§ Assignment
Check each line of the material below for the word "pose". State how many lines have it, and nothing more.

Start of Block

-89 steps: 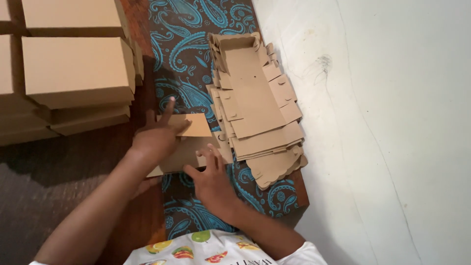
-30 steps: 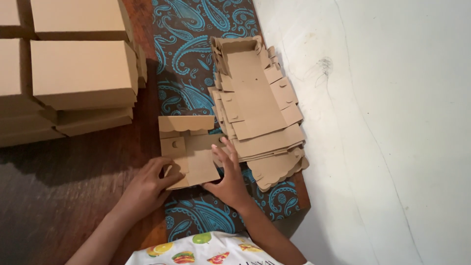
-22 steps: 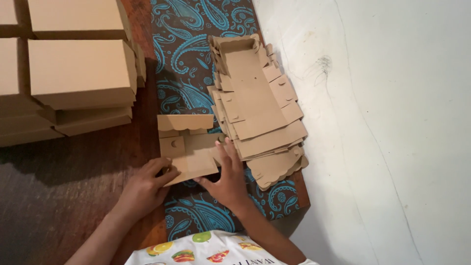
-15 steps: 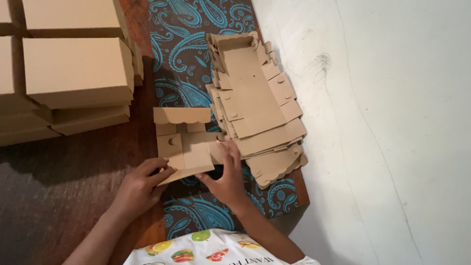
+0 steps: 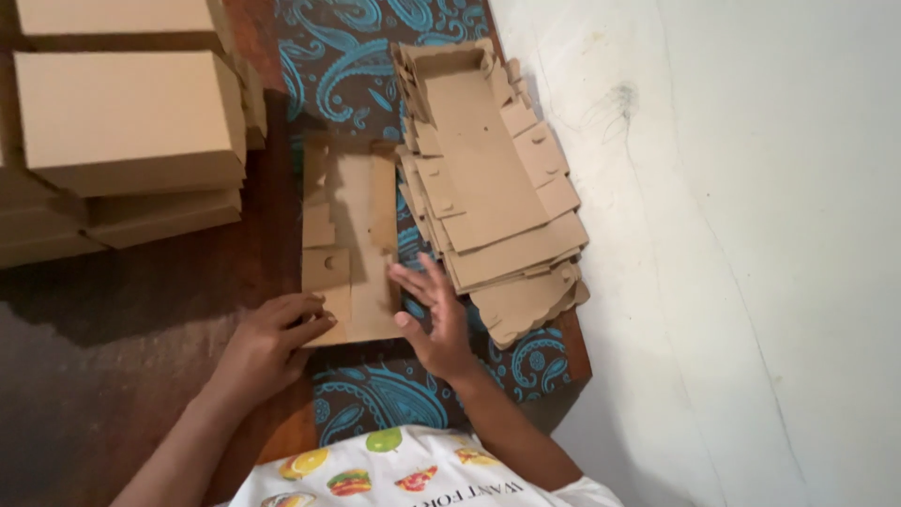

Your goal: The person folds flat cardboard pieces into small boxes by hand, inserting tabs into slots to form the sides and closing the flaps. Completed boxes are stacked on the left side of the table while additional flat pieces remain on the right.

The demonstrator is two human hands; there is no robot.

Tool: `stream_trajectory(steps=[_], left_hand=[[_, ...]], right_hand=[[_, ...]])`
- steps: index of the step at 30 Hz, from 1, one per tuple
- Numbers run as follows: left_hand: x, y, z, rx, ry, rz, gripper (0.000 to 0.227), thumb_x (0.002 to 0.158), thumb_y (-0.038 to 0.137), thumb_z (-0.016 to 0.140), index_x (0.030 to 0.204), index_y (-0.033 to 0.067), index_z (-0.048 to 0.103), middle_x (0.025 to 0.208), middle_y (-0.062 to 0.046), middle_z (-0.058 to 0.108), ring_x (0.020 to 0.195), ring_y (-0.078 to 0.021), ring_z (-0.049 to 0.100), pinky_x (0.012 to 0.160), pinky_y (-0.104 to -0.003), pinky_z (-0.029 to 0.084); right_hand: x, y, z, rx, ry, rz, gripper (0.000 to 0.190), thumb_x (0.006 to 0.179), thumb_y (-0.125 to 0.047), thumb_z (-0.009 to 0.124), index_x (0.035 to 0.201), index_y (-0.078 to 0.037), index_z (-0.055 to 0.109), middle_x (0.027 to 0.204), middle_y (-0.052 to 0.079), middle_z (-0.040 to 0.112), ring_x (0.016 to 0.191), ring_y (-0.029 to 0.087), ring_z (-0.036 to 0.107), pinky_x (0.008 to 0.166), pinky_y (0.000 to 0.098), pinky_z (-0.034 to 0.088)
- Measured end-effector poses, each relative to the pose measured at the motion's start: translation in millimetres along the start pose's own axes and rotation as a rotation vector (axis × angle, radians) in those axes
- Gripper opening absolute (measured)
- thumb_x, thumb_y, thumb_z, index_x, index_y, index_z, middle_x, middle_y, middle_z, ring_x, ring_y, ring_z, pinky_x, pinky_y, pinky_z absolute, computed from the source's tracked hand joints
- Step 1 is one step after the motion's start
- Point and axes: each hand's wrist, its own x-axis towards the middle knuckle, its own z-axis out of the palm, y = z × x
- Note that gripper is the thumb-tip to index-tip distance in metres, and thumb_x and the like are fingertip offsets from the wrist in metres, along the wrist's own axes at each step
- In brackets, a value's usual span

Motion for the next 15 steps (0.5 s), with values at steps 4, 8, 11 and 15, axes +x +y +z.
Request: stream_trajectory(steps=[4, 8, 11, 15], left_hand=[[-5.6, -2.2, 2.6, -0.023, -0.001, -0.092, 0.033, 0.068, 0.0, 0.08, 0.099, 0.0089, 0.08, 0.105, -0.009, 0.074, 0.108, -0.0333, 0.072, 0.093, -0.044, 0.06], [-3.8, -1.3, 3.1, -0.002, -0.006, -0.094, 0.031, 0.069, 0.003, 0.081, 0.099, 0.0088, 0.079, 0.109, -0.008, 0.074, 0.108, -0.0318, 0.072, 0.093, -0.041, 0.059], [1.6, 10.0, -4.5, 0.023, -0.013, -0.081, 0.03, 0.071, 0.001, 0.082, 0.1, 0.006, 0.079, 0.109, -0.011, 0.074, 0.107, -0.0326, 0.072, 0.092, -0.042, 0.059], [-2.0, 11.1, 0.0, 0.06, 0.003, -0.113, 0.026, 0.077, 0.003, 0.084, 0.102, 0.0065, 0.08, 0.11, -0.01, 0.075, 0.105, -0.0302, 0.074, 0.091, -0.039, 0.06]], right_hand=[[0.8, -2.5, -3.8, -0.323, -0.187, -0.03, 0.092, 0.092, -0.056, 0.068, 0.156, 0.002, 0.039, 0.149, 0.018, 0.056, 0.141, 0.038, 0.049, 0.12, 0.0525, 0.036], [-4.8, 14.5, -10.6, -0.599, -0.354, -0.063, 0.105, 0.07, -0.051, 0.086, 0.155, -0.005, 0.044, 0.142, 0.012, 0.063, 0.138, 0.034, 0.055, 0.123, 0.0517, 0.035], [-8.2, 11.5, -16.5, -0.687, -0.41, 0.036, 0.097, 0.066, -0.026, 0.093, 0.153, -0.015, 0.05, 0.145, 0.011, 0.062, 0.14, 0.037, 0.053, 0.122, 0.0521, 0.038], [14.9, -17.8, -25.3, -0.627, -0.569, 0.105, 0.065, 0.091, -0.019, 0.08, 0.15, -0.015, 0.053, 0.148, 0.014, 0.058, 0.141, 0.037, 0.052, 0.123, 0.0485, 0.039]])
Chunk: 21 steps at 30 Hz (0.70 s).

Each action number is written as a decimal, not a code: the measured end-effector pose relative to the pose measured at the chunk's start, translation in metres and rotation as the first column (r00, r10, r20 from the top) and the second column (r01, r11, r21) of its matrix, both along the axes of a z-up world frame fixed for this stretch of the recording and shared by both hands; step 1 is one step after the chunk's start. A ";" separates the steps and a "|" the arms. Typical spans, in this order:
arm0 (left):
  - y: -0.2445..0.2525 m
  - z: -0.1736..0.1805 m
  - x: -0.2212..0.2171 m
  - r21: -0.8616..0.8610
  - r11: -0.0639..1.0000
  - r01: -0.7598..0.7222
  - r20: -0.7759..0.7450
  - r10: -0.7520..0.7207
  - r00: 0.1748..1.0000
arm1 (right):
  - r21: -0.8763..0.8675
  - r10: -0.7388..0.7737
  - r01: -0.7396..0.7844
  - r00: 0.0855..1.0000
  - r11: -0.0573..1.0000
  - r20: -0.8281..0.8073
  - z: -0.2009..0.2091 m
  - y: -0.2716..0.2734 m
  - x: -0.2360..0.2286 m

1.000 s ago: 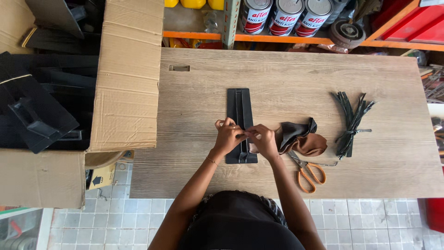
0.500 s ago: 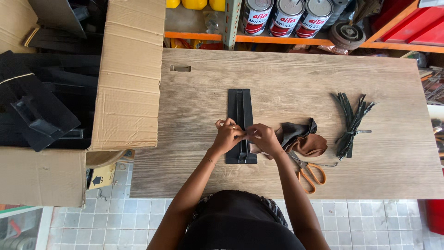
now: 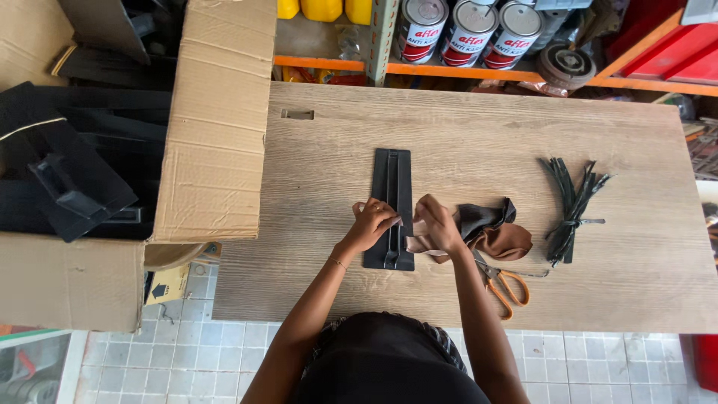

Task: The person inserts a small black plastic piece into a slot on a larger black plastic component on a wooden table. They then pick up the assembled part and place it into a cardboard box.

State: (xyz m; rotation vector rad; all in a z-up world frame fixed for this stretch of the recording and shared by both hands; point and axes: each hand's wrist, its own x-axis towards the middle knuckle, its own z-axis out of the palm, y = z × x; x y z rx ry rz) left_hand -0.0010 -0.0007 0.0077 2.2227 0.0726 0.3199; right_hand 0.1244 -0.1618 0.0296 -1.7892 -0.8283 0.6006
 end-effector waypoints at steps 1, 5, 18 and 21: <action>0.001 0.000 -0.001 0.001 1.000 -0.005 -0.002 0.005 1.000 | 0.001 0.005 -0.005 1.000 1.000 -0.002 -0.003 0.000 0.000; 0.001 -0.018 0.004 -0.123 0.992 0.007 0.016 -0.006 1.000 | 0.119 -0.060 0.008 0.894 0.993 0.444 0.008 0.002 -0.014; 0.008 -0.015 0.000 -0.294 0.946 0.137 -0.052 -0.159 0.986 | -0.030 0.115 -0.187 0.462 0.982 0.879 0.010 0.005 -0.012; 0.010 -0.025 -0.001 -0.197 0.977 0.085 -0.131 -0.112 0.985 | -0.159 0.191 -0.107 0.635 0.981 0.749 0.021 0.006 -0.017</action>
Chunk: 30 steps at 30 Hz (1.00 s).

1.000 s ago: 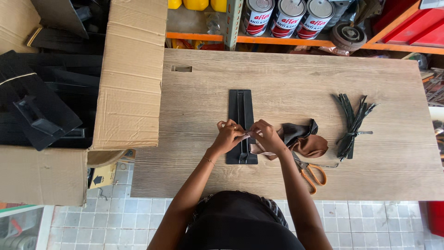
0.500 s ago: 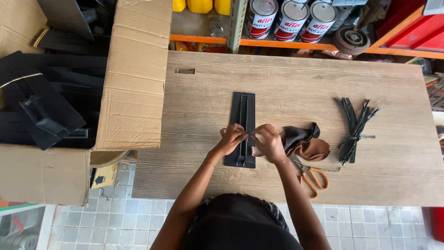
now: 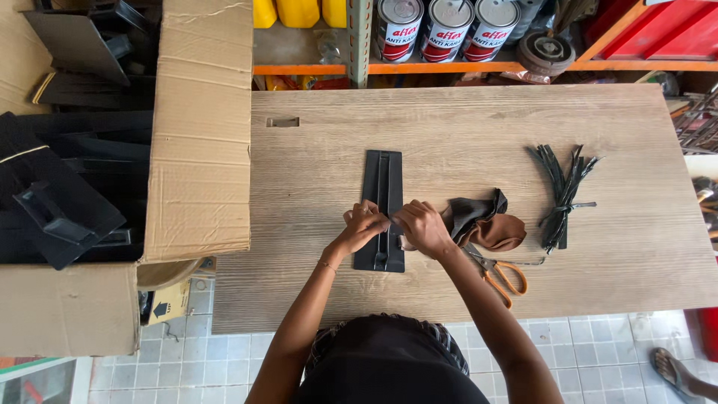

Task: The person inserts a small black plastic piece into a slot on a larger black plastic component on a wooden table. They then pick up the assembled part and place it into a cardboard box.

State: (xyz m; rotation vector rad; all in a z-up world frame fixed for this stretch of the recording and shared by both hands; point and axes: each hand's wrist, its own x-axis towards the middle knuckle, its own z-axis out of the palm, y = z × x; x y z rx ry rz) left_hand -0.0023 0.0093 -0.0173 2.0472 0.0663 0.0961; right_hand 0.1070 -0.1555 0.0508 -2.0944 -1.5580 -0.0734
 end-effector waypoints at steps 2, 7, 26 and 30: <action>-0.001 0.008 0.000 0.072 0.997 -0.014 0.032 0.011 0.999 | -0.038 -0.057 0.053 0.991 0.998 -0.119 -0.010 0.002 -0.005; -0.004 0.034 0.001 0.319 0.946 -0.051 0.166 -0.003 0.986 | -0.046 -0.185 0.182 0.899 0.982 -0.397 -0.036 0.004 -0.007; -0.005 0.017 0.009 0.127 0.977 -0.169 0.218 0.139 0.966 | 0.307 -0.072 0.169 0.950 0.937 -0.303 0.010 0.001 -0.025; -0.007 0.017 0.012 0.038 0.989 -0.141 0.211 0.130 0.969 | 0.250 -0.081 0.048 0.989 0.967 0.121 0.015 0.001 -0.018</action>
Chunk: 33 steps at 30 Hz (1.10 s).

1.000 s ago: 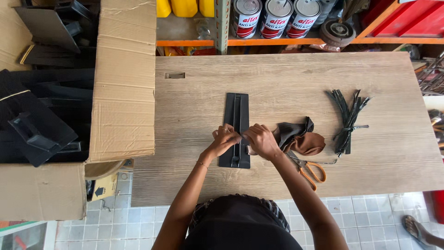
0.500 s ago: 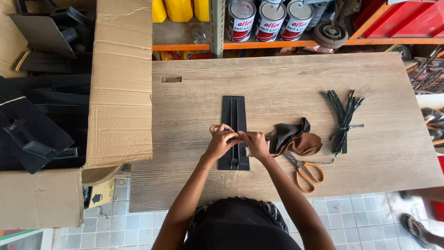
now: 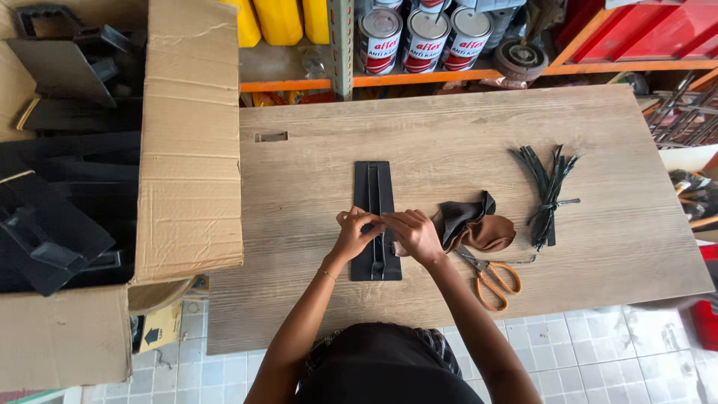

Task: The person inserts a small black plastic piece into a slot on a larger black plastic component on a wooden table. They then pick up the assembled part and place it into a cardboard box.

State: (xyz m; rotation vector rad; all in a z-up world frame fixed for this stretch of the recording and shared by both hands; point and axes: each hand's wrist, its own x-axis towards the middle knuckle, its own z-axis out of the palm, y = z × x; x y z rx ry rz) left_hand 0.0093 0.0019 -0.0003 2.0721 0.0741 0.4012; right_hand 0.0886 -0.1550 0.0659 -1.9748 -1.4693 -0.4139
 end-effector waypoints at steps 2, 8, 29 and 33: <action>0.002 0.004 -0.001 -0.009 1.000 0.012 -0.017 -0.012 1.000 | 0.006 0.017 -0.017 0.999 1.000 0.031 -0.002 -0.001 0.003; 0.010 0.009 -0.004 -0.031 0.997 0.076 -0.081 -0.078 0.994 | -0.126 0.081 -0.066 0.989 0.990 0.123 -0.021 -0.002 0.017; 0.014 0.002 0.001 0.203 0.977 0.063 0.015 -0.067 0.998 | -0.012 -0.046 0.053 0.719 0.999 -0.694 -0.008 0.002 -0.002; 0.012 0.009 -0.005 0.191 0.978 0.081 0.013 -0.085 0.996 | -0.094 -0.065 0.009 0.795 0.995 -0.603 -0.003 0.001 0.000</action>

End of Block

§ Output for this exercise
2